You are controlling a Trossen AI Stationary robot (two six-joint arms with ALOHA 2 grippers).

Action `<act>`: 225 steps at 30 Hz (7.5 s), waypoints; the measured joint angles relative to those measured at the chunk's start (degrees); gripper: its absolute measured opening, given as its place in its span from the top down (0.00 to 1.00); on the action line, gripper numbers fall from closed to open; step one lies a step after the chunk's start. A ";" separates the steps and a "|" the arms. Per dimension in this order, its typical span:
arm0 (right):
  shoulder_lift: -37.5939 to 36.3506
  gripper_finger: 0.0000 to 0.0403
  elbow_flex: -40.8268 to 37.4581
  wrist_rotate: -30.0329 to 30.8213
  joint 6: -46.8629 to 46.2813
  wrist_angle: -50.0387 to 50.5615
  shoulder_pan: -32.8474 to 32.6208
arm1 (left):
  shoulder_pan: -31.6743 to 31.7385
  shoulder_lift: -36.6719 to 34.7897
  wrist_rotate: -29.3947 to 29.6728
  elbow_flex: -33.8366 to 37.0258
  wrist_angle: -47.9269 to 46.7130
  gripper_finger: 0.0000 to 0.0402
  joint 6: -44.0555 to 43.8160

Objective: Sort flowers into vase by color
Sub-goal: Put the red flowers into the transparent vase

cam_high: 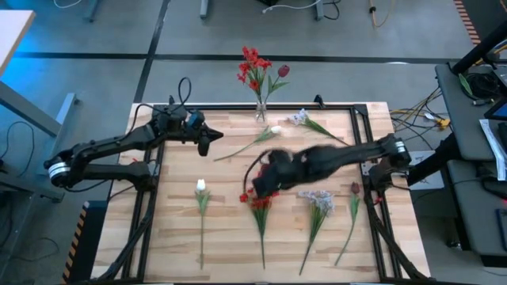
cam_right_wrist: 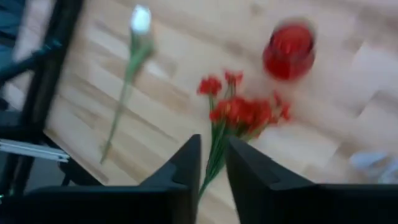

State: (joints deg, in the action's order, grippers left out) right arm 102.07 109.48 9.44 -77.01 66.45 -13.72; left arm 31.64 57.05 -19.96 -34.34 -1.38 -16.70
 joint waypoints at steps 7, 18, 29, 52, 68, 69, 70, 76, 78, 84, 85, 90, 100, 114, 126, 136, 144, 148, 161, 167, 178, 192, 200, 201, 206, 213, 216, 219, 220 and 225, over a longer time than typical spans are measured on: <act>10.04 0.56 -2.03 -7.93 -9.06 -4.39 -4.44 | 0.46 0.05 -2.90 0.74 0.02 1.00 1.52; 22.90 0.44 -2.13 -18.89 -12.76 -12.68 -3.73 | 0.48 0.05 -6.60 0.74 -0.26 1.00 1.75; 26.52 0.46 -2.36 -20.03 -12.66 -13.37 -2.25 | 0.46 0.05 -6.60 0.76 -2.67 1.00 4.18; 22.64 0.96 -2.21 -21.69 -3.13 -14.54 -0.30 | 0.90 -2.01 -6.34 0.78 -2.13 1.00 4.23; -0.84 0.96 -4.66 -5.87 27.57 -14.80 9.79 | 2.02 -4.05 -1.52 0.78 -1.88 1.00 3.77; -2.34 0.96 -4.73 -3.88 30.67 -14.95 11.17 | 2.05 -4.05 -1.04 0.78 -1.32 1.00 3.60; -3.41 0.96 -4.75 -2.04 34.01 -15.30 12.50 | 2.08 -4.05 -0.78 0.78 -0.90 1.00 3.45; -7.20 0.96 -4.77 1.21 53.56 -24.08 22.73 | 2.12 -3.73 2.83 0.78 1.33 1.00 1.49; -7.20 0.96 -4.77 0.98 60.38 -27.11 26.21 | 2.14 -3.75 4.26 0.78 2.14 1.00 1.17; -7.18 0.96 -5.65 -3.07 73.80 -34.98 36.49 | 2.38 -3.75 5.86 0.78 3.28 1.00 1.16; -7.18 0.96 -6.37 -5.34 75.16 -37.63 38.05 | 2.38 -3.75 6.33 0.78 3.25 1.00 1.15; -7.18 0.97 -11.84 -11.03 80.19 -50.07 42.91 | 2.39 -3.76 7.51 0.78 3.59 1.00 1.17; -7.03 0.98 -23.66 -10.94 85.63 -63.43 45.64 | 2.38 -3.77 9.64 0.78 4.43 1.00 1.15; -7.20 0.98 -26.85 -8.89 92.78 -68.94 45.22 | 2.38 -3.77 9.61 0.76 4.45 1.00 0.95; -7.20 0.98 -26.85 -8.42 96.06 -68.89 44.04 | 2.38 -3.77 9.59 0.74 4.43 1.00 0.95; -7.20 0.98 -26.79 -7.90 93.80 -68.85 40.59 | 2.38 -3.77 9.57 0.74 4.41 1.00 0.95; -11.91 0.98 -26.32 -6.37 92.04 -66.61 38.50 | 2.38 -3.77 9.55 0.74 4.39 1.00 0.95; -16.51 0.98 -26.30 -4.24 89.31 -61.27 37.47 | 2.38 -3.79 9.55 0.74 4.37 1.00 0.95; -20.58 0.97 -47.85 17.16 89.43 -94.34 29.12 | 2.38 -3.79 9.49 0.74 4.25 1.00 0.95; -15.64 0.97 -51.68 21.62 94.58 -109.14 31.15 | 2.36 -3.79 9.37 0.74 3.82 1.00 0.95; -11.25 0.97 -49.75 16.97 91.73 -108.66 37.16 | 2.34 -3.71 9.26 1.17 3.37 1.00 0.95; -7.29 0.96 -48.90 17.59 84.07 -103.55 37.77 | 2.34 -3.71 9.29 1.48 3.49 1.00 0.95; -8.62 0.81 -48.90 17.57 79.29 -99.16 37.77 | 2.32 -3.71 9.31 1.81 3.54 1.00 0.97; -8.88 0.78 -48.90 17.55 78.02 -98.52 37.77 | 2.33 -3.71 9.31 1.84 3.52 1.00 0.97; -10.96 0.65 -48.90 17.35 71.31 -92.91 37.77 | 2.32 -3.71 9.29 1.92 3.54 1.00 1.07; -11.99 0.56 -42.60 16.98 64.95 -76.21 37.77 | 2.34 -3.71 8.94 1.92 3.54 1.00 1.16; -11.35 0.56 -37.48 16.76 64.94 -69.02 37.75 | 2.32 -3.71 8.93 1.92 3.54 1.00 1.17; -10.83 0.57 -32.89 15.64 63.91 -61.57 37.77 | 2.32 -3.71 8.91 1.92 3.54 1.00 1.17; -10.79 0.57 -31.40 15.57 63.05 -59.16 37.75 | 2.32 -3.71 8.91 1.92 3.54 1.00 1.17; -10.77 0.50 -24.21 13.40 59.56 -47.15 37.75 | 2.32 -3.71 8.89 1.92 3.54 1.00 1.17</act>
State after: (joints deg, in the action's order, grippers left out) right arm 91.31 85.27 22.84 -17.45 19.31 24.03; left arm 33.95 53.34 -11.07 -32.42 2.15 -15.53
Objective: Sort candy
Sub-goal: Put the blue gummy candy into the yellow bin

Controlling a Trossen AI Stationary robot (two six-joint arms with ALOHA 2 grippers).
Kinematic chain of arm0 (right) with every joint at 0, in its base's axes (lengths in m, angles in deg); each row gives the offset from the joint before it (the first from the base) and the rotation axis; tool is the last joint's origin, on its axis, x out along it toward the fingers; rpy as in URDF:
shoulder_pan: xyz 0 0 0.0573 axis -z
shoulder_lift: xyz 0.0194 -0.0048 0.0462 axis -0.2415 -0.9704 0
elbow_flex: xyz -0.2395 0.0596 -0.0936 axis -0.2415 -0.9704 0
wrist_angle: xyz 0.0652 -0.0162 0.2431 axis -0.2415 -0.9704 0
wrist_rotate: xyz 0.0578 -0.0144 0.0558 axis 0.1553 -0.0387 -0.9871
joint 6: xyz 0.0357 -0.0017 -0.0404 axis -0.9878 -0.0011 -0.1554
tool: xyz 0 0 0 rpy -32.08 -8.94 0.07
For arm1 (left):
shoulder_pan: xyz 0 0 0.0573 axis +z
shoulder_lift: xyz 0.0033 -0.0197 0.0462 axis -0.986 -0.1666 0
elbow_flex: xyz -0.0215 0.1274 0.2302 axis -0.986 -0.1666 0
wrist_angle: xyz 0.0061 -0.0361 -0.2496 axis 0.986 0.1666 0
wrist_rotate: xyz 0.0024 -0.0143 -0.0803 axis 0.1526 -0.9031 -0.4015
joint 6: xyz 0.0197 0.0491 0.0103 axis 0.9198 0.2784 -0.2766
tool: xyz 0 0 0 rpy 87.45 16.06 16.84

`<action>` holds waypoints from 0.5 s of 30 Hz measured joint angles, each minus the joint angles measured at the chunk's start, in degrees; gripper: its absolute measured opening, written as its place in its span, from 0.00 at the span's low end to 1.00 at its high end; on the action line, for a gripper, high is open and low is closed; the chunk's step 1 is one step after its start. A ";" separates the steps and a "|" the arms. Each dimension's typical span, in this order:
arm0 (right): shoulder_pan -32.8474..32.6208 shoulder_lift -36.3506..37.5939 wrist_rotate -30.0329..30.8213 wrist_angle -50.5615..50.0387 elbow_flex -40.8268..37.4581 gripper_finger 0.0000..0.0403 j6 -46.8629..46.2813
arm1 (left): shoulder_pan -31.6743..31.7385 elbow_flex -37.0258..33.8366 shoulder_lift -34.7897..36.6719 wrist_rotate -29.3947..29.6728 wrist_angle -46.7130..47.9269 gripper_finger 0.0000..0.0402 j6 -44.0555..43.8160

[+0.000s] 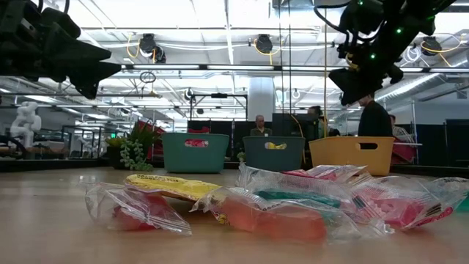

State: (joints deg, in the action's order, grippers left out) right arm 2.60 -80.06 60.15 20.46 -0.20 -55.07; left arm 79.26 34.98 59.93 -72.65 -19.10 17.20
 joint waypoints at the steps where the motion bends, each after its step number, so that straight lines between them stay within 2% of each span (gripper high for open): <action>1: 0.36 0.00 -0.18 0.44 0.01 0.22 0.55 | 0.00 0.00 -0.01 0.00 0.00 0.45 0.00; 8: 1.49 0.02 -0.16 0.34 0.01 0.41 0.86 | 0.00 0.02 0.00 0.00 0.00 0.45 0.00; 15: 1.49 0.02 -0.14 0.33 0.01 0.49 0.86 | 0.00 0.02 0.00 0.00 0.02 0.45 0.00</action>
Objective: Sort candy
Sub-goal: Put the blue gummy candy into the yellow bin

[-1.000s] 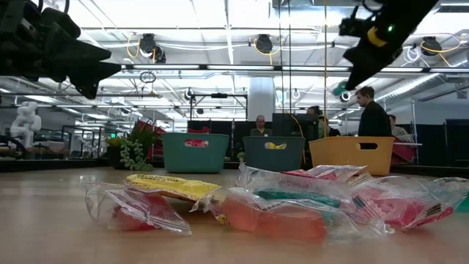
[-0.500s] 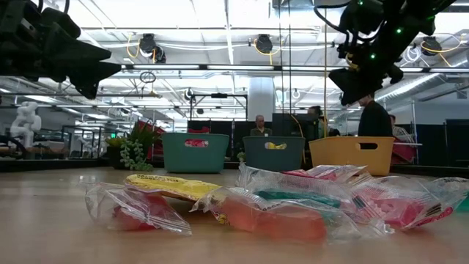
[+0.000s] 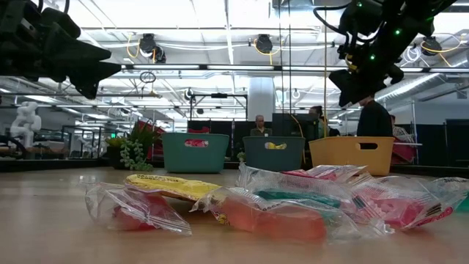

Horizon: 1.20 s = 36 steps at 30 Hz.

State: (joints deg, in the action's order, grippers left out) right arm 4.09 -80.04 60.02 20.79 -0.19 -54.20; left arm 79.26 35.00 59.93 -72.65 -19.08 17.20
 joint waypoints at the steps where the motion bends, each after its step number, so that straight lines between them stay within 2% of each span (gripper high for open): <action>1: 0.00 0.00 0.00 -0.01 0.00 0.49 0.03 | 0.00 -0.02 0.00 0.00 0.00 0.45 0.00; 9: -0.21 0.00 -0.70 0.08 0.00 0.50 0.61 | 0.00 0.00 0.00 0.00 -0.02 0.45 -0.02; 11: -0.65 0.23 -6.50 1.09 0.00 0.50 3.68 | 0.00 -0.02 0.00 0.00 -0.02 0.45 -0.02; 15: -2.95 0.82 -24.39 4.44 0.00 0.50 7.79 | 0.00 -0.02 0.00 0.00 -0.01 0.45 -0.02; 18: -6.74 0.52 -30.28 5.46 0.01 0.50 7.70 | 0.00 -0.02 -0.02 0.00 0.00 0.45 -0.02; 21: -11.73 -0.66 -32.66 5.74 0.02 0.50 7.74 | 0.00 -0.01 -0.01 0.00 0.01 0.46 -0.02; 26: -21.70 -4.11 -32.89 7.24 0.41 0.50 5.22 | 0.00 0.00 -0.02 0.00 0.05 0.46 -0.02; 33: -34.32 -12.72 -33.15 6.43 5.13 0.50 -1.13 | 0.00 -0.01 -0.02 0.00 0.05 0.45 -0.02; 36: -38.98 -16.89 -35.43 6.24 6.98 0.50 -3.59 | 0.00 -0.02 -0.02 0.00 0.07 0.45 -0.02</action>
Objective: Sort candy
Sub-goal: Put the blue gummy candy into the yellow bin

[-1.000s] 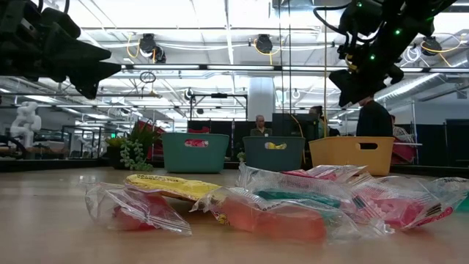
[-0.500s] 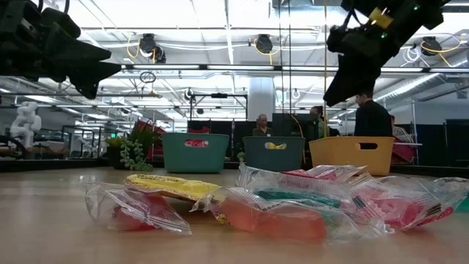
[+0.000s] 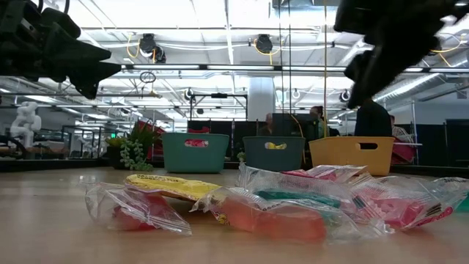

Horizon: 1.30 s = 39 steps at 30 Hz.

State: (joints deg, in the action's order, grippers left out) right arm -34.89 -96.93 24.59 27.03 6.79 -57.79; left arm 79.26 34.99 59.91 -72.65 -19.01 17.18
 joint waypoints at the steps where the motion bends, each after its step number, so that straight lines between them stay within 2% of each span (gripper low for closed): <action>1: -1.43 -1.52 -0.96 -0.10 0.51 0.50 -1.04 | 0.00 0.01 0.00 0.00 0.00 0.45 0.00; 9: -10.06 -13.89 -8.41 0.23 6.26 0.50 -7.45 | 0.00 0.00 0.00 0.00 0.07 0.45 0.01; 17: -12.38 -27.94 -9.60 0.37 13.08 0.49 -7.87 | 0.00 0.00 0.00 0.00 0.09 0.45 0.00; 20: -12.36 -31.44 -9.13 0.37 14.26 0.43 -10.66 | 0.00 -0.01 0.00 0.00 0.07 0.45 0.00; 23: -12.32 -33.12 -8.89 0.10 14.54 0.30 -14.31 | 0.00 -0.01 0.00 0.00 0.04 0.45 0.00; 27: -12.49 -32.10 -8.99 -0.09 14.33 0.06 -15.89 | 0.00 -0.01 0.00 0.00 0.00 0.45 -0.02; 30: -12.50 -28.04 -8.39 -2.66 13.90 0.04 -17.63 | 0.00 0.01 0.00 0.00 -0.07 0.45 -0.02; 33: -12.71 -21.20 -1.58 -8.88 13.77 0.05 -19.90 | 0.00 0.01 0.02 0.02 -0.15 0.45 -0.02; 39: -10.39 -6.76 17.37 -22.72 13.78 0.01 -22.27 | 0.00 0.01 0.00 0.02 -0.42 0.45 -0.02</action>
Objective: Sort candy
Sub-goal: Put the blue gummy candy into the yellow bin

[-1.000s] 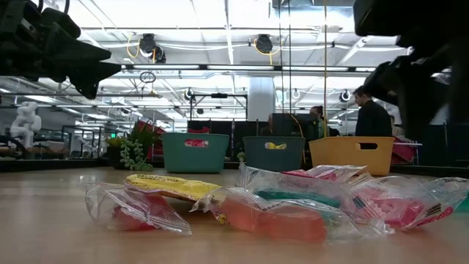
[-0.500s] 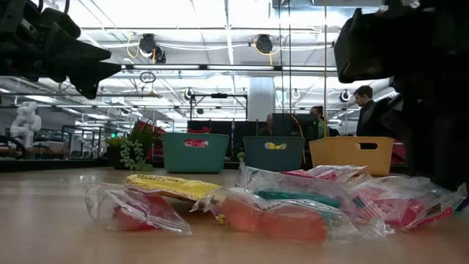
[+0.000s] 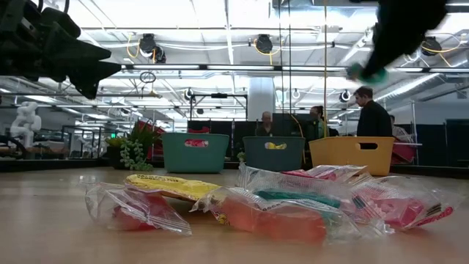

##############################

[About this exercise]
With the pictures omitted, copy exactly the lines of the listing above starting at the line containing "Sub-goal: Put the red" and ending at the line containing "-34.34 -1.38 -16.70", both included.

[Final answer]
Sub-goal: Put the red flowers into the transparent vase

cam_high: 
cam_right_wrist: 

State: (joints deg, in the action's order, grippers left out) right arm 102.07 109.48 9.44 -77.01 66.45 -13.72; left arm 31.64 57.05 -19.96 -34.34 -1.38 -16.70

The exercise requires nothing else.